▸ **Aim of the exercise**:
Look through the entries below and return all lines including the word "body".
─── Provided records
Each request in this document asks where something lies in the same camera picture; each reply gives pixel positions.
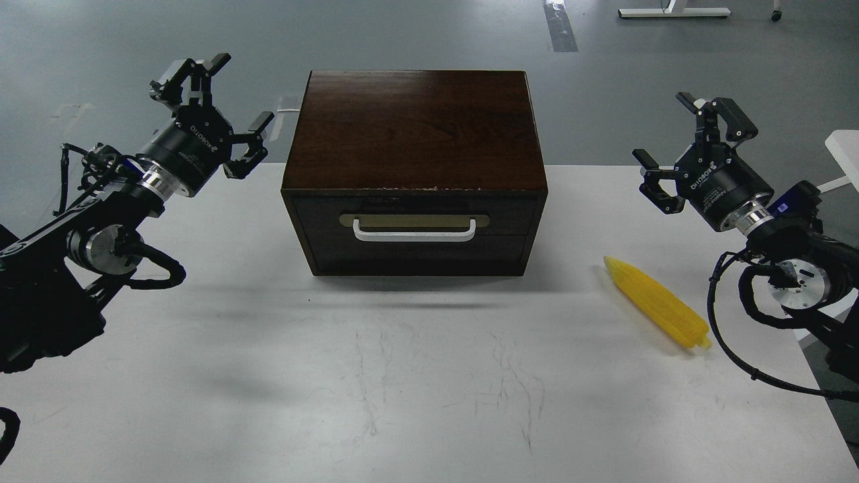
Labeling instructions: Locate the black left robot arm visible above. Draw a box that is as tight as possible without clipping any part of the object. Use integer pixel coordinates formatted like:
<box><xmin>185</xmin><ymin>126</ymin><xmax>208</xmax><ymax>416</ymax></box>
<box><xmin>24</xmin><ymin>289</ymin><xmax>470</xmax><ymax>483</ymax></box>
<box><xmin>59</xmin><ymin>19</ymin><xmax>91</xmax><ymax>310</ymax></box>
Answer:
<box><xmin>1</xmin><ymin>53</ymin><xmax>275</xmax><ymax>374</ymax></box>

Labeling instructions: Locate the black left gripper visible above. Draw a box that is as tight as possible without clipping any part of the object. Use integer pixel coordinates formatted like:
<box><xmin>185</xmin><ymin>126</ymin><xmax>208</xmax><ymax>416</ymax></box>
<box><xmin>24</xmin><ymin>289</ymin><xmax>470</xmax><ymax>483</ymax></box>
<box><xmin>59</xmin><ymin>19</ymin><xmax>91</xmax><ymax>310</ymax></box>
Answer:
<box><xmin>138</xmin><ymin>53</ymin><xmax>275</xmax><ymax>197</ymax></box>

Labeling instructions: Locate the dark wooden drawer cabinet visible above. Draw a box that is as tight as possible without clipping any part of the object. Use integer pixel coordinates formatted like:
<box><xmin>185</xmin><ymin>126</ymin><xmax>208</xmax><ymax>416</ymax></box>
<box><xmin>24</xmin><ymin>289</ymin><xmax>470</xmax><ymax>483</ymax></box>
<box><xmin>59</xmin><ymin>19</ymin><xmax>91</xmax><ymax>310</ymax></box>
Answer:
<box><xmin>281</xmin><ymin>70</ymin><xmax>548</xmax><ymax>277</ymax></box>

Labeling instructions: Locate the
──────
─── Provided records
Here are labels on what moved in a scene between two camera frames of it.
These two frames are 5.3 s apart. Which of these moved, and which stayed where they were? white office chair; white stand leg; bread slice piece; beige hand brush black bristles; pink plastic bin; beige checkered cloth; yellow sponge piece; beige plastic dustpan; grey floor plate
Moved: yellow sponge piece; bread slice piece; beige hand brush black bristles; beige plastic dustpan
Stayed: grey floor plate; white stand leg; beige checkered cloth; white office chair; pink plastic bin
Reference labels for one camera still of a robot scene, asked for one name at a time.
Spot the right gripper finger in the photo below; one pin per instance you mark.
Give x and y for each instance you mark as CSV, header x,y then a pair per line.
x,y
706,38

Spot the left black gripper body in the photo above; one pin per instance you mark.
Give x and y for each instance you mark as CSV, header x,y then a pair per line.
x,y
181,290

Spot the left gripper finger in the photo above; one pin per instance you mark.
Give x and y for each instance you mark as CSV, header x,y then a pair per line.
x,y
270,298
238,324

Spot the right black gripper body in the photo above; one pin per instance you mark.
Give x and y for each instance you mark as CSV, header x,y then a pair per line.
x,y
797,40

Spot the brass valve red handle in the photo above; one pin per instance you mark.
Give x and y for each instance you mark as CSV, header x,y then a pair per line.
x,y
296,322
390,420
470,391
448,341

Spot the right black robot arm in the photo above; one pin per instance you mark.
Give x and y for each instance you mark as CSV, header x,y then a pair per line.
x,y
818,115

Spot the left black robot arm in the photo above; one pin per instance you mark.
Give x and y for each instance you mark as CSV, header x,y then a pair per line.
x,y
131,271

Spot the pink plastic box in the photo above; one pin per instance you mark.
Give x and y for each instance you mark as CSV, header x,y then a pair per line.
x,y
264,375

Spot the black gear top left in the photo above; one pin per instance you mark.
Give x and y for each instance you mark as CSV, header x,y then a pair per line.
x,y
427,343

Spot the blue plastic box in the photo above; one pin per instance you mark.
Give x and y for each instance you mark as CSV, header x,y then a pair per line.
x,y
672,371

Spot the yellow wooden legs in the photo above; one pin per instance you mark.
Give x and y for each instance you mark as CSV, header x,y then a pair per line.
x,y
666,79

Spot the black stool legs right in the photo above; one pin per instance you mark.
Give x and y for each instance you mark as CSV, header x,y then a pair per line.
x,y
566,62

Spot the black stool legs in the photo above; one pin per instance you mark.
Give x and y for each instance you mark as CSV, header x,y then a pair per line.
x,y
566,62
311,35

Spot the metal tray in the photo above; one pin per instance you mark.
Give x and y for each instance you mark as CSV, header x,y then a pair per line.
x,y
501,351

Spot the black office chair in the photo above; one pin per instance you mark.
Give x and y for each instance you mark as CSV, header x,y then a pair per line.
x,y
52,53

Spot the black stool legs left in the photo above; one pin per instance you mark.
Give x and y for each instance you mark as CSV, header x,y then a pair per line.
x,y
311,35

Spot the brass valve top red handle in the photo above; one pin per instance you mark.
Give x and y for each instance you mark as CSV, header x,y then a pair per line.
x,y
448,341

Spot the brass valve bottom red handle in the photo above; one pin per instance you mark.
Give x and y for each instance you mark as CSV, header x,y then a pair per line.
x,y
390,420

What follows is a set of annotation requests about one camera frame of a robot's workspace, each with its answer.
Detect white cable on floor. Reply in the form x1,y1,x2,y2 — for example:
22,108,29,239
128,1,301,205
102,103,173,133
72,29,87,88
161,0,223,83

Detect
──────
▸ **Result for this exercise**:
Spot the left black gripper body in the photo above; one pin per instance you mark.
Spot the right black gripper body in the photo above; one pin per instance you mark.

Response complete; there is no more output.